PROBLEM TO WORK ON. Only the pictures are dropped. Restate each line below word for word.
GIVEN MATERIAL section start
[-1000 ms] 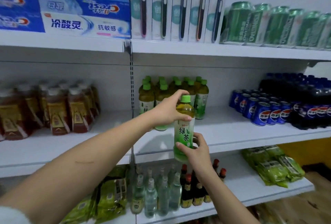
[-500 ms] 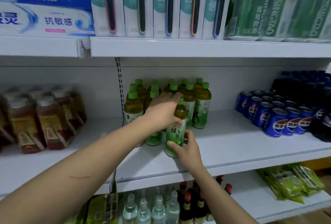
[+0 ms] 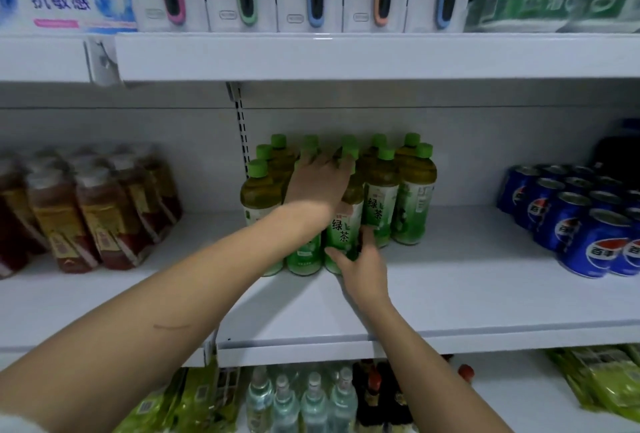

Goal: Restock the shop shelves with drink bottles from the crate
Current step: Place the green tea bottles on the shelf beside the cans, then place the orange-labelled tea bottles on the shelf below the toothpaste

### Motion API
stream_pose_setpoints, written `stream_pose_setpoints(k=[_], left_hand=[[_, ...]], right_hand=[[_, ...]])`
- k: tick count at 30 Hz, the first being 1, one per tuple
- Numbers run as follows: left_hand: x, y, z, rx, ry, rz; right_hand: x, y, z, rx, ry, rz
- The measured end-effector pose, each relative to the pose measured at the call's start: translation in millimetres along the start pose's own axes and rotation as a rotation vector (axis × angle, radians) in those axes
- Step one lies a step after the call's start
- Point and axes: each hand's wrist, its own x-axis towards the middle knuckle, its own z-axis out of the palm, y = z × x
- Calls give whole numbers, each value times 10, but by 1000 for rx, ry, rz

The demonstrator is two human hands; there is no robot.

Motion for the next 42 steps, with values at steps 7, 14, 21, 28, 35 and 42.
stream_pose_setpoints(k=[7, 14, 21, 28, 35, 42], left_hand=[[19, 51, 24, -42, -25, -45], [-240, 74, 58, -141, -1, -33], [-980, -30, 75, -182, 188, 81], [-2507, -661, 538, -315, 88, -11], [-4490, -1727, 900, -292, -235, -303], [-6155, -2521, 1306, -328, -462, -646]], right_hand=[[21, 90, 38, -52, 15, -1], [-45, 47, 13, -89, -6, -22], [-455, -71, -57, -103, 148, -5], [-1914, -318, 732, -37, 78, -130], [-3611, -234, 2205, -290, -632, -167], [-4421, -257, 3029, -527, -952, -77]])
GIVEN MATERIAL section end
SOLVED EXERCISE.
[-1000 ms] 
[-500 ms] 
[+0 ms] 

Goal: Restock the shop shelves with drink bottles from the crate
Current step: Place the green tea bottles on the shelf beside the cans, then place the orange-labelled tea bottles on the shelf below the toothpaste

### Motion API
stream_pose_setpoints, written `stream_pose_setpoints(k=[_], left_hand=[[_, ...]], right_hand=[[_, ...]])`
- k: tick count at 30 Hz, the first being 1, one per tuple
- Numbers run as follows: left_hand: x, y, z, rx, ry, rz; right_hand: x, y, z, rx, ry, rz
- The measured end-effector pose, each relative to the pose measured at the call's start: translation in millimetres along the start pose's own axes and rotation as a rotation vector (axis × angle, radians) in those axes
- Step one lies a step after the call's start
- Point and axes: each hand's wrist, its own x-axis towards the middle knuckle, its own z-axis out of the palm, y = z × x
- Calls give whole numbers, each value times 10, but by 1000 for rx, ry, rz

The demonstrator is two human hands; there is no robot.

Motion for the next 42 steps, with values at steps 7, 14, 21, 28, 35 and 42.
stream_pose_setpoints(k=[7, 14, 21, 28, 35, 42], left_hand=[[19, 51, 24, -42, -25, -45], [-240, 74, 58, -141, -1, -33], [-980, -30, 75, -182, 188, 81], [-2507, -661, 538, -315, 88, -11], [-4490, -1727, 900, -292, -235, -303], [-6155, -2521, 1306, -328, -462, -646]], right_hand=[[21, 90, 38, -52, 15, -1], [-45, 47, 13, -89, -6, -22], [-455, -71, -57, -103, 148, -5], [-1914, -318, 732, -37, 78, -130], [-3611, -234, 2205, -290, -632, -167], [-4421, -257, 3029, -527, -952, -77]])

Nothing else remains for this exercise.